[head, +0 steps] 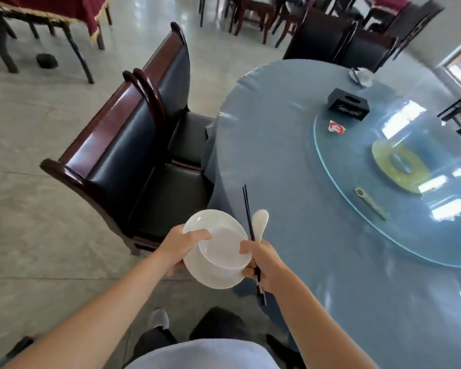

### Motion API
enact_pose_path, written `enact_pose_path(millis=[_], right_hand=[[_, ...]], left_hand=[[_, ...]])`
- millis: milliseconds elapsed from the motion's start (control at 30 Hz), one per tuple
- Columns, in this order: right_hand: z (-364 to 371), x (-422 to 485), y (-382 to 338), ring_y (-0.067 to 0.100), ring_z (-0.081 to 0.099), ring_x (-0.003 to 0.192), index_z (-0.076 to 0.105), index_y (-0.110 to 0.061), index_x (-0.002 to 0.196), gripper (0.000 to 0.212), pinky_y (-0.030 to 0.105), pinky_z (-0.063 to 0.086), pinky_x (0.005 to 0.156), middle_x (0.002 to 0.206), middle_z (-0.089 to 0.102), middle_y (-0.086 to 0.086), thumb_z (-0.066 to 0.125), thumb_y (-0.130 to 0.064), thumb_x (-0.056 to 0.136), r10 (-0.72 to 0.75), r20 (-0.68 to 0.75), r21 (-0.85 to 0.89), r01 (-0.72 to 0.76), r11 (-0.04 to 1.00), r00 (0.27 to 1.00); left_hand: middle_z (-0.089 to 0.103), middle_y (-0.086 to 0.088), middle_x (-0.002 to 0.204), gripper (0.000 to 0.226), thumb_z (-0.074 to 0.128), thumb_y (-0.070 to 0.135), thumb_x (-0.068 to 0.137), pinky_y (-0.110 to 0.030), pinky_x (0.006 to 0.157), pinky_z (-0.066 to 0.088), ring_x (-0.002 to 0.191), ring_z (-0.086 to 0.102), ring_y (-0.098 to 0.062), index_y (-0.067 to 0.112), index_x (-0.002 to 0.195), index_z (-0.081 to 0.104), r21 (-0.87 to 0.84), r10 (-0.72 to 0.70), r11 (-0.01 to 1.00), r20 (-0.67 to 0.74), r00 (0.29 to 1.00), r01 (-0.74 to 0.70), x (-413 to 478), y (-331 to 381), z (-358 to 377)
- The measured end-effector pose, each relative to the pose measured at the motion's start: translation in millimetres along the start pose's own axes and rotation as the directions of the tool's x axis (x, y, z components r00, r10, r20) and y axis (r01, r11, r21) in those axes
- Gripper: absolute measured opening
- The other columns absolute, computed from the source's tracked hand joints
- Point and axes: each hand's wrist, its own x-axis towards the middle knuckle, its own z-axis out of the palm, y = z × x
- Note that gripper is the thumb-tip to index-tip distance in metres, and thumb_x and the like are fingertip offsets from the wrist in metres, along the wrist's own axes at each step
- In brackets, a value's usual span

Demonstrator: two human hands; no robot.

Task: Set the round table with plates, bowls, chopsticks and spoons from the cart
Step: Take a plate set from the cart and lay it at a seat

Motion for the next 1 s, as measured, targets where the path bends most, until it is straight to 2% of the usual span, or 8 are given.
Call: enact_pose_path(millis=[67, 233, 367, 500, 600, 767, 900, 1000], right_hand=[[-7.4, 3.3, -6.6, 0.014, 0.036, 0.046, 0.055, -0.007, 0.096, 0.022, 0.024, 0.03, 0.042, 0.069, 0.046, 0.006, 0.054, 0.0, 0.076, 0.0, -0.063, 0.025, 0.001, 1.0, 0.998], [-38.3, 20.8, -10.8, 0.023, 0.045, 0.067, 0.059, -0.005, 0.102, 0.027, 0.029, 0.039, 0.05, 0.084, 0.054, 0.013, 0.057, 0.003, 0.077, 0.023, -0.204, 0.148, 0.008, 0.989, 0.979], [-64.1, 46.7, -13.5, 0.023, 0.047, 0.062, 0.061, -0.004, 0.111, 0.031, 0.027, 0.041, 0.047, 0.082, 0.058, 0.015, 0.059, 0.003, 0.081, 0.044, -0.261, 0.24, 0.021, 0.971, 0.964], [-84.0, 91.0, -40.6, 0.029, 0.056, 0.073, 0.063, -0.009, 0.108, 0.03, 0.033, 0.044, 0.056, 0.088, 0.065, 0.016, 0.06, 0.002, 0.081, 0.043, -0.322, 0.279, 0.051, 0.959, 0.946], [-91.8, 133.0, -72.7, 0.026, 0.059, 0.07, 0.064, -0.012, 0.105, 0.028, 0.028, 0.045, 0.05, 0.088, 0.068, 0.011, 0.061, 0.001, 0.08, 0.031, -0.305, 0.269, 0.055, 0.962, 0.952], [-93.7, 210.9, -127.5, 0.023, 0.06, 0.07, 0.06, -0.013, 0.104, 0.025, 0.025, 0.045, 0.046, 0.091, 0.067, 0.009, 0.059, -0.001, 0.081, -0.015, -0.287, 0.217, 0.08, 0.973, 0.958], [-85.3, 268.2, -168.3, 0.026, 0.066, 0.09, 0.058, -0.019, 0.108, 0.03, 0.036, 0.055, 0.064, 0.1, 0.068, 0.005, 0.059, -0.005, 0.082, -0.084, -0.312, 0.137, 0.133, 0.982, 0.946], [-75.3, 307.0, -201.3, 0.023, 0.066, 0.092, 0.058, -0.022, 0.107, 0.029, 0.039, 0.056, 0.075, 0.1, 0.068, 0.001, 0.06, -0.009, 0.081, -0.151, -0.377, 0.074, 0.193, 0.978, 0.914]], left_hand=[[0.074, -0.011, 0.101, 0.046, 0.077, 0.037, 0.061, -0.051, 0.076, 0.058, 0.094, 0.07, -0.035, 0.023, 0.105, 0.07, 0.06, -0.01, 0.998, 0.072, 0.997, 0.006, 18.3, 16.8, 7.2], [0.073, -0.009, 0.101, 0.05, 0.081, 0.038, 0.062, -0.041, 0.057, 0.059, 0.084, 0.073, -0.031, 0.025, 0.108, 0.066, 0.181, -0.071, 0.983, 0.182, 0.981, 0.038, 64.2, 41.7, 43.0], [0.071, -0.007, 0.106, 0.061, 0.08, 0.039, 0.057, -0.051, 0.084, 0.058, 0.096, 0.069, -0.027, 0.019, 0.111, 0.063, 0.296, -0.049, 0.955, 0.218, 0.975, -0.018, 109.6, 57.3, 77.4], [0.066, -0.002, 0.11, 0.07, 0.076, 0.046, 0.054, -0.048, 0.089, 0.056, 0.1, 0.064, -0.022, 0.02, 0.116, 0.055, 0.406, -0.07, 0.914, 0.169, 0.983, -0.005, 158.6, 77.2, 104.8], [0.064, 0.0, 0.108, 0.065, 0.071, 0.045, 0.056, -0.043, 0.087, 0.055, 0.099, 0.062, -0.019, 0.021, 0.113, 0.052, 0.491, -0.05, 0.871, 0.104, 0.993, -0.008, 201.3, 100.9, 115.1], [0.058, -0.001, 0.114, 0.053, 0.073, 0.024, 0.075, -0.028, 0.069, 0.047, 0.098, 0.057, -0.017, 0.016, 0.12, 0.046, 0.568, 0.029, 0.822, 0.029, 0.999, -0.04, 278.7, 139.3, 122.4], [0.06, -0.01, 0.117, 0.053, 0.072, 0.016, 0.074, -0.045, 0.085, 0.053, 0.105, 0.059, -0.028, 0.007, 0.121, 0.05, 0.61, 0.087, 0.79, -0.011, 0.996, -0.062, 339.4, 176.8, 122.3], [0.056, -0.011, 0.121, 0.058, 0.074, 0.016, 0.075, -0.045, 0.09, 0.052, 0.107, 0.057, -0.029, 0.006, 0.125, 0.047, 0.674, 0.174, 0.73, -0.021, 0.985, -0.114, 382.9, 209.0, 120.0]])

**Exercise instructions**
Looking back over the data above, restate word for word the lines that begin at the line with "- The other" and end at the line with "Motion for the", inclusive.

**Solution for this task**
- The other columns absolute, computed from the source's tracked hand joints
- Point and axes: each hand's wrist, its own x-axis towards the middle knuckle, its own z-axis out of the palm, y = z × x
- Note that gripper is the thumb-tip to index-tip distance in metres, and thumb_x and the like are fingertip offsets from the wrist in metres, along the wrist's own axes at each step
- In brackets, a value's usual span

Demonstrator: two human hands; no robot.

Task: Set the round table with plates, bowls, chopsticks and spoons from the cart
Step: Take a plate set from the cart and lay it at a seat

Motion for the next 1 s, as measured, targets where the path bends most, until it is straight to 2% of the usual span, or 8 are given.

Output for this exercise is complete.